Holdfast Bay is a small bay in Gulf St Vincent, next to Adelaide, South Australia. Along its shores lie the local government area of the City of Holdfast Bay and the suburbs of Glenelg and Glenelg North The colonial settlement at Holdfast Bay was the first seat of government of South Australia.

==European settlement on Holdfast Bay==
The bay was named by Colonel William Light, South Australian surveyor general, in mid-1836. In his journal he expressed his pleasure at the quality of the anchorage after riding out a storm. Holdfast Bay was the site of the landings in 1836 and 1837 by pioneers who were to set up the colony of South Australia. On 8 November 1836 Robert Gouger, Colonial Secretary and Chief Magistrate, arrived there aboard the Africaine and set up camp near The Old Gum Tree. With the arrival of Governor Hindmarsh on 28 December and the proclamation of the new colony, the Holdfast Bay settlement became the first seat of government of South Australia. (It remained the seat of government until mid-March 1837.) On 31 December 1836 the Holdfast Bay settlement was renamed Glenelg. The Corporate Town of Glenelg (later City of Glenelg) was established at Glenelg in 1855 to locally govern the township and its surrounds.

== Diving and snorkeling sites ==
The Bay contains a combination of natural and artificial reefs accessible to divers and snorkelers.

=== Artificial reefs ===
The Brighton Jetty, the Glenelg Jetty and The Blocks can all be reached by swimming from the shore. The Blocks can also easily be reached by kayak. The Blocks is a disused maritime structure- a series of concrete and steel square columns that today act as an interrupted breakwater and artificial reef. Attractions at this site include seahorses and pipefish.

The Glenelg tyre reef is a series of tyre tetrahedrons that were deployed in 1983. According to the Scuba Divers Federation of South Australia, it is now in a state of decay. It is located 5 km west of Glenelg in 18 metres of water.

Two ships have been scuttled in Holdfast Bay, the Glenelg barge and the South Australian, known colloquially as The Dredge. Both lie in 15–20 metres of water and are accessible to divers.

=== Natural reefs ===
Several natural reefs occur in the bay, with depths ranging from 8 to 24 metres.

Devil's Elbow is a distinctive reef at 8–10 metres depth where two shelves meet perpendicularly. The southern end of the reef breaks down into rocky bommies. It is known for its giant Australian cuttlefish, and various nudibranchs.

Fred's Rock sits at 24 metres deep, and is believed by some to be a meteorite. It forms part of Fred's Ground, which includes the wreck of the Claris. Pelagic fishes school above it.

Leatherjacket Alley is a natural reef, located approximately 2 km northwest of Glenelg in 10 metres of water. The site presents a series of naturally formed gutters popular with many species of the eponymous fish.

Mac's Ground is a small reef 4.5 km west of Glenelg in 17 metres of water. The reef is about one metre above the surrounding seabed, is 150 metres long and features overhangs and a small cave.

Milkie's Reef is a rarely-visited natural reef located 4.5 km southwest of Glenelg in 17 metres of water.

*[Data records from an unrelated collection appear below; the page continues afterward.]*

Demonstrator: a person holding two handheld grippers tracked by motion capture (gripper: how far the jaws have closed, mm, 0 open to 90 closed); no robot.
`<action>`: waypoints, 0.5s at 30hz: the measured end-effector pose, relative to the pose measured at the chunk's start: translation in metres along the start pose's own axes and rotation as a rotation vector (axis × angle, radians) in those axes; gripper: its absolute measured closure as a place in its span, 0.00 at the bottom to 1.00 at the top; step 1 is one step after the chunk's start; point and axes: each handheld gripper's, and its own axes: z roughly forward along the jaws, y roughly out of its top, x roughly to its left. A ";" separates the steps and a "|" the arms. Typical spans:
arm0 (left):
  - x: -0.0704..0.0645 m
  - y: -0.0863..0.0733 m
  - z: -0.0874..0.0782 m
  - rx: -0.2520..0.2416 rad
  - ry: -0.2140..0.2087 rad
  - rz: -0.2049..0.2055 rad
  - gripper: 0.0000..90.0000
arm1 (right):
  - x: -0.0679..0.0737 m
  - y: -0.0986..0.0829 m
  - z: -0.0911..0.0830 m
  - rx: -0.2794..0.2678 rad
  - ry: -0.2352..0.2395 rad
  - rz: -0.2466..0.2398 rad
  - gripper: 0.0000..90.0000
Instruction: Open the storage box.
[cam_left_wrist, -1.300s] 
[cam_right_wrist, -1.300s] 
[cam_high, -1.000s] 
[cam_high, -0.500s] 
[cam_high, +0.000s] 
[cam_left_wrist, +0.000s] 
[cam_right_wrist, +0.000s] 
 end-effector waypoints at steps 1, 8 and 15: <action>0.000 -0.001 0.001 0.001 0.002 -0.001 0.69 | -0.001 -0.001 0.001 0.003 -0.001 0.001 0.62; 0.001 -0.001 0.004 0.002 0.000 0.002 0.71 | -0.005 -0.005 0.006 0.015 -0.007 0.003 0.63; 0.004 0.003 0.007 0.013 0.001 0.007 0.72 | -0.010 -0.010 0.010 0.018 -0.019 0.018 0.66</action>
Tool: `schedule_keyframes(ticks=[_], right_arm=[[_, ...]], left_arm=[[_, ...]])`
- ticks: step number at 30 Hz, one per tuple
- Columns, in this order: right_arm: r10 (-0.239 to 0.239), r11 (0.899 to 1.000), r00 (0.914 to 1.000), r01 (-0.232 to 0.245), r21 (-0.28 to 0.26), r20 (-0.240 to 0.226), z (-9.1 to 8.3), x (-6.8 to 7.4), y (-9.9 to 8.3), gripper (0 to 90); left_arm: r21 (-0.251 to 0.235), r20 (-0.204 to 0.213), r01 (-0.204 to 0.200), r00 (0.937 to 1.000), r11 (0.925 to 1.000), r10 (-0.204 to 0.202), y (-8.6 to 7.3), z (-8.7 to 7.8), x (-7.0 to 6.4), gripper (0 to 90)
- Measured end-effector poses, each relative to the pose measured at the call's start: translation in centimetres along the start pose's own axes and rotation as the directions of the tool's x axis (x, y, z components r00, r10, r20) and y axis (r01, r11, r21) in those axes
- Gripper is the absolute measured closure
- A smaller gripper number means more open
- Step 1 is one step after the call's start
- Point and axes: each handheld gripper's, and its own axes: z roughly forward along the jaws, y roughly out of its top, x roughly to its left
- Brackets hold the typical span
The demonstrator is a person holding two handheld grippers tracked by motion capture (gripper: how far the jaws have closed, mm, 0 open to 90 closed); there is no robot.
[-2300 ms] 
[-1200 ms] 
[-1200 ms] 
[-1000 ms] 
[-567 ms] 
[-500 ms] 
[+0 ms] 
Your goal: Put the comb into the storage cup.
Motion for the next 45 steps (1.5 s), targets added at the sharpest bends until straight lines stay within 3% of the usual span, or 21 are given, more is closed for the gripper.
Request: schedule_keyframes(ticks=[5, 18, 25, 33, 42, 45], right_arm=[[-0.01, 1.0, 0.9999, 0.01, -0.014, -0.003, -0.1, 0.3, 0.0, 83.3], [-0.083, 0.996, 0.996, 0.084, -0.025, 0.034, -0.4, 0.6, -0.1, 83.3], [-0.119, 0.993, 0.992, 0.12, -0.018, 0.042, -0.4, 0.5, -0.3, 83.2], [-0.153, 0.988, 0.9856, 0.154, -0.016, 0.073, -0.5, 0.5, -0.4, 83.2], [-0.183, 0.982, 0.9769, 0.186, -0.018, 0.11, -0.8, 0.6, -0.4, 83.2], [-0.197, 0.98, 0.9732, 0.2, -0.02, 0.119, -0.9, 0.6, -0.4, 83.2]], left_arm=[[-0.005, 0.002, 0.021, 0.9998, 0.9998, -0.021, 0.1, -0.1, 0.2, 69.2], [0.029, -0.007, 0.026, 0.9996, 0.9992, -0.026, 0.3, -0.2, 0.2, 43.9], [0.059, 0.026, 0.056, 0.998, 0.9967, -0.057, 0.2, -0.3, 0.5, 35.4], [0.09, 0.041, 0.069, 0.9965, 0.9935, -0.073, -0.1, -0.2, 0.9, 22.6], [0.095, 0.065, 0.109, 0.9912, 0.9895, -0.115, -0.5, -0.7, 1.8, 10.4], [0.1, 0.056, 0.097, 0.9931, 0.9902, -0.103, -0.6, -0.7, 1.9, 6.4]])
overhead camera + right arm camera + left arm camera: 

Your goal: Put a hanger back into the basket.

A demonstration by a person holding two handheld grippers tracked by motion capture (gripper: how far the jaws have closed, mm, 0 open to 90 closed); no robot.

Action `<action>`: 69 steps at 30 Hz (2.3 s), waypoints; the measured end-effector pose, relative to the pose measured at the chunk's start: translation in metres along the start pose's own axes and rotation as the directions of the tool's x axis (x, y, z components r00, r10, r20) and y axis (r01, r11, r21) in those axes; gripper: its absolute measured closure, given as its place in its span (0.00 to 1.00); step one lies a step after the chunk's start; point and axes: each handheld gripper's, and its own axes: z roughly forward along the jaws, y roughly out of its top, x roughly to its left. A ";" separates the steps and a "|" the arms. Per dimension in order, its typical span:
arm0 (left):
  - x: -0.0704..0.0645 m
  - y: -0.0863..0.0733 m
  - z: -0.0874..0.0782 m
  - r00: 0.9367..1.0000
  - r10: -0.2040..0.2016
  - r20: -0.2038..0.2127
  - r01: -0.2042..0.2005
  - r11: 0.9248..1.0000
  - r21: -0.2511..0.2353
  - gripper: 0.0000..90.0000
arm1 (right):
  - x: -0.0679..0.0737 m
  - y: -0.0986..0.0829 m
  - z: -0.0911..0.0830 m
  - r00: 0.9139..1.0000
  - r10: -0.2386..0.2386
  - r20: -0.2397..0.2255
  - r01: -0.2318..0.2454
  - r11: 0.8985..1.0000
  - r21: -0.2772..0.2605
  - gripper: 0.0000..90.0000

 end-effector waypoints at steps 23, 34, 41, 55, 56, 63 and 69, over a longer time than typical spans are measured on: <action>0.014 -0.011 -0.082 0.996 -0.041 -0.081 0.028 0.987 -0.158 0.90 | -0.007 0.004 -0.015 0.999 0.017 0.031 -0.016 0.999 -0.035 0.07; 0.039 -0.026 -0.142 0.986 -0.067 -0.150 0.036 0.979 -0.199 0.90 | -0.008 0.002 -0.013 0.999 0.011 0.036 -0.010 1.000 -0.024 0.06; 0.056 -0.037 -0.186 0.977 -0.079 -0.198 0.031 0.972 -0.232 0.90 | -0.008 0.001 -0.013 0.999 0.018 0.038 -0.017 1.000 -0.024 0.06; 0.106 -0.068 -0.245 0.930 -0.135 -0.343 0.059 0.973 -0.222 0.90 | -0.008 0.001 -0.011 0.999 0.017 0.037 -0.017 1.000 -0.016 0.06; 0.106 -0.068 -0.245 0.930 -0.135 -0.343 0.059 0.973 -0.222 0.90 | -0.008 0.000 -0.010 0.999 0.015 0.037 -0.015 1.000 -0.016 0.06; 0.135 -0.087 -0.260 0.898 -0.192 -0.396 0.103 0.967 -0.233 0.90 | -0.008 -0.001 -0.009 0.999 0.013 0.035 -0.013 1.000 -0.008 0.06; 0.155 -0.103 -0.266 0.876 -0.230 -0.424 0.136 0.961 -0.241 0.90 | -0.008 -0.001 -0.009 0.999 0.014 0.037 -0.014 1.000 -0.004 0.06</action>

It is known for its abundance of spider crabs and huge variety of fish life.

Northern Outer Reef forms part of the remnant shoreline at 18–22 metres depth. It is approximately 100 metres long and presents a series of rocky ledges and overhangs. It supports many large sponges and is believed to be a recruitment area for Western blue devils.

Oliver's Reef lies offshore from Glenelg and south east of the Glenelg barge. The site is 18 metres deep and features rocky bommies and a large purple stony coral some 2 metres round.

Seacliff Reef is a natural reef that represents the remains of a 10,000-year-old shoreline. The seabed is at 12 to 15 metres, and the reef rises above it about a metre. It supports the largest known population of Western blue devils in the waters surrounding metropolitan Adelaide.